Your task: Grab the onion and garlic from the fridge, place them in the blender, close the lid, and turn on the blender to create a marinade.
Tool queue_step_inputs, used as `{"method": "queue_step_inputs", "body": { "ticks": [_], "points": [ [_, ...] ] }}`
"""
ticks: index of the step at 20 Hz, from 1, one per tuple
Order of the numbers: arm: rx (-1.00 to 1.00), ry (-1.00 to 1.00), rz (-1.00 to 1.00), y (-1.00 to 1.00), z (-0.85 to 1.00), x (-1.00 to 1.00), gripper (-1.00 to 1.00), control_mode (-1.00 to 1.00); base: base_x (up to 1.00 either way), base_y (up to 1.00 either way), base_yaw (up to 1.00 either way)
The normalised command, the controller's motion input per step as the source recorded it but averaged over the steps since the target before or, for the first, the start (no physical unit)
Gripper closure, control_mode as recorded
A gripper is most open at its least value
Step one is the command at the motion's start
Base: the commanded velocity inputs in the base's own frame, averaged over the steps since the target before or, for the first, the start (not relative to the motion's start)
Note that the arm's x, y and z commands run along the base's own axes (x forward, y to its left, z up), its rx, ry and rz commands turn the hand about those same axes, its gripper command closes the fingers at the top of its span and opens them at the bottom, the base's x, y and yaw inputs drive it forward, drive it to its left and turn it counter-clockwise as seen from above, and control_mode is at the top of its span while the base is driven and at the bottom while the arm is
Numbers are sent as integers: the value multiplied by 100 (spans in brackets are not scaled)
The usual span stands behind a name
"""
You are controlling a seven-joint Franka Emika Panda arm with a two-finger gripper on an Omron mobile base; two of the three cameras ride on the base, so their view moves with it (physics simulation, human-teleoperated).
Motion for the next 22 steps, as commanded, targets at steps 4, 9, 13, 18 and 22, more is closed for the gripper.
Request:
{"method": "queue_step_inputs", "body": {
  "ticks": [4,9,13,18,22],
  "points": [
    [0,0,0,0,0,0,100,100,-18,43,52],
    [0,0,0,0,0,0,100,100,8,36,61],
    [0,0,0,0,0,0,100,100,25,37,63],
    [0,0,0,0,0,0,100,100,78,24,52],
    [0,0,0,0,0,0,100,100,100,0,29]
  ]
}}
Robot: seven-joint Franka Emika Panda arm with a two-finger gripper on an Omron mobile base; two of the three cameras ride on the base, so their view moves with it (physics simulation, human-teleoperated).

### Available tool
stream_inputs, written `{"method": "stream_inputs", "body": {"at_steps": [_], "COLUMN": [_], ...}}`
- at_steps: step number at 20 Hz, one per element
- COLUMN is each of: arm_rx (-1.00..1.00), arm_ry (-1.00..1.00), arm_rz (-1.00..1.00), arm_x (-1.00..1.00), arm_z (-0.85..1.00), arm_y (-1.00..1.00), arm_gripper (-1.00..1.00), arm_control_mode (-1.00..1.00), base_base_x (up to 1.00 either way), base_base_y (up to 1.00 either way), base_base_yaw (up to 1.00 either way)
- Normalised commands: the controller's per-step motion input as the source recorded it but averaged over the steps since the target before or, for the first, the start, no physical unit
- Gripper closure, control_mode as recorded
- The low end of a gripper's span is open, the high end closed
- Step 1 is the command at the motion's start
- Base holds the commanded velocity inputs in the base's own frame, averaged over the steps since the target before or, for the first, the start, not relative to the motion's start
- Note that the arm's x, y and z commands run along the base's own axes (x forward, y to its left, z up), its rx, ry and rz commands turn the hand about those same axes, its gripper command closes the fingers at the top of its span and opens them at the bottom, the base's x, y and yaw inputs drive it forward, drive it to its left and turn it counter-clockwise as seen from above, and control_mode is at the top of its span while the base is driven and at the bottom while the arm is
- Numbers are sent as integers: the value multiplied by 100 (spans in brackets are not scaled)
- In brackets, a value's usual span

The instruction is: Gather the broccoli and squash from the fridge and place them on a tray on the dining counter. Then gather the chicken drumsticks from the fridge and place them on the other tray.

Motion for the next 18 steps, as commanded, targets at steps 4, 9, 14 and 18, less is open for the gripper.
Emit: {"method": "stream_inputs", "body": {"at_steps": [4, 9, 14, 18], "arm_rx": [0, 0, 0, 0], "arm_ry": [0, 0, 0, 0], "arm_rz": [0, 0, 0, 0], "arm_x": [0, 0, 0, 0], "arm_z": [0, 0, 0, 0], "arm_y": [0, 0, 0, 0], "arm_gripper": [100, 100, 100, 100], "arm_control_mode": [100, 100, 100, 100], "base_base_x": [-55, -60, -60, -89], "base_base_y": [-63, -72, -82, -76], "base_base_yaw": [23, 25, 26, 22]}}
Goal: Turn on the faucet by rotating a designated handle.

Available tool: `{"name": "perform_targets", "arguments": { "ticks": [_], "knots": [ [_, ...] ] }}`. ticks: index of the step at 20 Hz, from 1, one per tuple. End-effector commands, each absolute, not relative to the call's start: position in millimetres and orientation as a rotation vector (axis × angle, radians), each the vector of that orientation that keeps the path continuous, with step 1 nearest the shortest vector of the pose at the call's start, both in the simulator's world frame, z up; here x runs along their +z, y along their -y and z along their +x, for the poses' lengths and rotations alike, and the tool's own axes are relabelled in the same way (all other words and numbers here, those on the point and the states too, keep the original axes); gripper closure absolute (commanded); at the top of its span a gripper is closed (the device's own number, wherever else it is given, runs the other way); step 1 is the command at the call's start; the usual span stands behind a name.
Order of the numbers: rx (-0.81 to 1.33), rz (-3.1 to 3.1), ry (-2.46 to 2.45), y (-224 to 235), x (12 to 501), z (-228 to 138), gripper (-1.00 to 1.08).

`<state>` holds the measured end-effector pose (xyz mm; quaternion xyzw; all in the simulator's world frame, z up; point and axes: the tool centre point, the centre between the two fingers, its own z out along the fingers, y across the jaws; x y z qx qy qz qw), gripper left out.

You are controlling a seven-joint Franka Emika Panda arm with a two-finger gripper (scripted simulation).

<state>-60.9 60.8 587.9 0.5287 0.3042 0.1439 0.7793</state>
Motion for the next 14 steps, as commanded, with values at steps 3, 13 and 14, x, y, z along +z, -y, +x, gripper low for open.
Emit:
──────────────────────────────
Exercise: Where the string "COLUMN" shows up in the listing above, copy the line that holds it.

Response to this exercise:
stream_inputs, written `{"method": "stream_inputs", "body": {"at_steps": [_], "COLUMN": [_], ...}}`
- COLUMN is each of: arm_rx (-1.00..1.00), arm_ry (-1.00..1.00), arm_rz (-1.00..1.00), arm_x (-1.00..1.00), arm_z (-0.85..1.00), arm_y (-1.00..1.00), arm_gripper (-1.00..1.00), arm_control_mode (-1.00..1.00), base_base_x (up to 1.00 either way), base_base_y (up to 1.00 either way), base_base_yaw (up to 1.00 either way)

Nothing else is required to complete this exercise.